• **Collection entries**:
== Segment start ==
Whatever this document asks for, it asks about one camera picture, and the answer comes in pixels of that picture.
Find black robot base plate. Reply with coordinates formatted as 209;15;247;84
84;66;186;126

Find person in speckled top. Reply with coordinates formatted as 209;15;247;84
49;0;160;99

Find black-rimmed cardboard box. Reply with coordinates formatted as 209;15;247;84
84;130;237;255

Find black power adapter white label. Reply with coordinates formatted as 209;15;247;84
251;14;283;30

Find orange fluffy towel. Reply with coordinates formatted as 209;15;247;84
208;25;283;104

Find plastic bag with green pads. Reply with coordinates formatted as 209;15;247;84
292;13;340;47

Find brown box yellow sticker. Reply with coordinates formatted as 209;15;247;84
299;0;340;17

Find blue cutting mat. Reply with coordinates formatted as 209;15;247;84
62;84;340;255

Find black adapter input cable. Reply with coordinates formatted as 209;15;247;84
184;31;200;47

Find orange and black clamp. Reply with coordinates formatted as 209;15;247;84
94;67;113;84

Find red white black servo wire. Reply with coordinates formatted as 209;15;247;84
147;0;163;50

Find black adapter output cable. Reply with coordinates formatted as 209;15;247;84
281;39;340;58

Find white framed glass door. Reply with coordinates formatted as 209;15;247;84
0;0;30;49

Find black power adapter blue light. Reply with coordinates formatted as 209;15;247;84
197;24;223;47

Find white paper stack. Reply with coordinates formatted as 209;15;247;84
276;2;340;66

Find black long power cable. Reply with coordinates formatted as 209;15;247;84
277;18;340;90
== Segment end ==
• **WHAT THE TASK REQUIRES**: Write out, please, only the lines from the one with "Find black adapter output" through the last line above, both included and unchanged.

• **RESPONSE TO THIS EXERCISE**:
Find black adapter output cable. Reply with coordinates formatted as 209;15;247;84
281;39;340;58

Find white framed glass door. Reply with coordinates formatted as 209;15;247;84
0;0;30;49

Find black power adapter blue light. Reply with coordinates formatted as 209;15;247;84
197;24;223;47

Find white paper stack. Reply with coordinates formatted as 209;15;247;84
276;2;340;66

Find black long power cable. Reply with coordinates formatted as 209;15;247;84
277;18;340;90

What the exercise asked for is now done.